The Pre-Purchase Exam: A Buyer’s Handbook

A showjumper being assessed during a pre-purchase exam

The pre-purchase exam horse cost is the best money you will spend in the entire buying process, and the part buyers most often try to economise on. A vetting is not a formality you tick off before wiring the money. It is the one moment where an independent expert tells you, in plain terms, what you are actually buying. This handbook explains what a pre-purchase exam costs in 2026, what it should include for a showjumper, and how to read the report without panicking.

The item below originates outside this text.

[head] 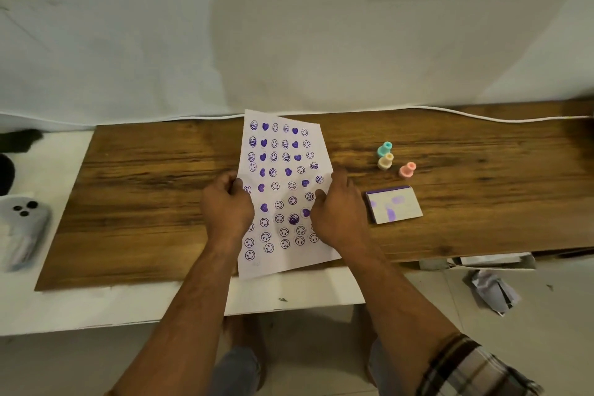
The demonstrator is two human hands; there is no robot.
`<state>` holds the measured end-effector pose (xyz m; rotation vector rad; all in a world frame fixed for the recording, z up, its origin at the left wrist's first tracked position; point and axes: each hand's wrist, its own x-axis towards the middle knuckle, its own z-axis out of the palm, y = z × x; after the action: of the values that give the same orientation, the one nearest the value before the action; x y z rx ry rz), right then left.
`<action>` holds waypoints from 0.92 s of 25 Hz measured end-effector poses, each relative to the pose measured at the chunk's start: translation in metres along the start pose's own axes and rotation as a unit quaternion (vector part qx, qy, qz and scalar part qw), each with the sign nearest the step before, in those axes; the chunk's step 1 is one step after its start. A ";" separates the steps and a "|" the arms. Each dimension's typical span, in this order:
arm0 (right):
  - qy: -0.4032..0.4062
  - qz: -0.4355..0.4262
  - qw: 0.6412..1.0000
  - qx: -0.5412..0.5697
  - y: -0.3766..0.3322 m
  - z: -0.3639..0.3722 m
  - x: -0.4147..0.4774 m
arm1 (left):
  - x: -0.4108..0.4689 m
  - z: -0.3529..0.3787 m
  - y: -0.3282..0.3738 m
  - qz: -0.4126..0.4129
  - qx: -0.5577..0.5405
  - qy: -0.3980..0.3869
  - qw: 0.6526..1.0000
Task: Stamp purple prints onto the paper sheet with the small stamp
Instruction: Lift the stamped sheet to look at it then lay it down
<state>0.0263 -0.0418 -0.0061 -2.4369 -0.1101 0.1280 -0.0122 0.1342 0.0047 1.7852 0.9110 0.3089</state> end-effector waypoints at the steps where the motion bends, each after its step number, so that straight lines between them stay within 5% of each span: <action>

We sit in on vettings constantly. The buyers who make good decisions are not the ones who find a “clean” horse. They are the ones who understand what the findings mean for their plans.

A pre purchase exam of a showjumper, assessing soundness before the horse cost is agreed

What does a pre-purchase exam cost?

In 2026, a horse pre-purchase exam typically ranges from $250 to $2,000 or more, depending on how thorough you go.

  • Basic exam: roughly $250-$500. A clinical and soundness examination with no imaging.
  • Standard sport-horse exam: roughly $800-$1,500 once you add a set of radiographs.
  • Full performance vetting: $2,000+ with an extended set of x-rays, blood work, and sometimes ultrasound or scoping.

For a jumper, the basic exam is almost never enough. A horse that is competing, or that you intend to compete, should have a full clinical exam and radiographs. The cost of the films is trivial compared with the cost of discovering a problem after the horse is on your property.

Why a showjumper’s pre purchase exam costs more

A finding that is irrelevant for a casual trail horse can be a serious limiting factor for a jumper landing off a 1.40m oxer ten times a day. The forces going through a sport horse’s front limbs, hocks and back are enormous, and the pre-purchase exam is your only chance to look inside before you own the consequences.

This is why we always recommend a full exam with radiographs for any horse expected to jump, even one currently competing at a lower level than its eventual job. The horse has to be sound for the work you have planned, not just the work it is doing today.

What a thorough pre-purchase exam includes

A proper vetting is not one test but a sequence. A complete sport-horse exam should cover:

1. History and identification

The vet reviews the horse’s medical and performance history and confirms its identity against the passport. Gaps in the history are themselves information.

2. Static clinical examination

Heart, lungs, eyes, teeth, skin and limbs are examined at rest. The vet palpates the legs and back, checks for heat, swelling and pain, and looks at the feet, where a surprising number of problems begin.

3. Dynamic and soundness evaluation

The horse is assessed in hand and under saddle: walking, trotting, on hard and soft surfaces, on the lunge, and ridden. The vet watches for any irregularity of gait under different conditions.

4. Flexion tests

Each limb is flexed and the horse trotted off immediately afterward. A positive flexion is not automatically a deal-breaker, but it tells the vet where to look more closely.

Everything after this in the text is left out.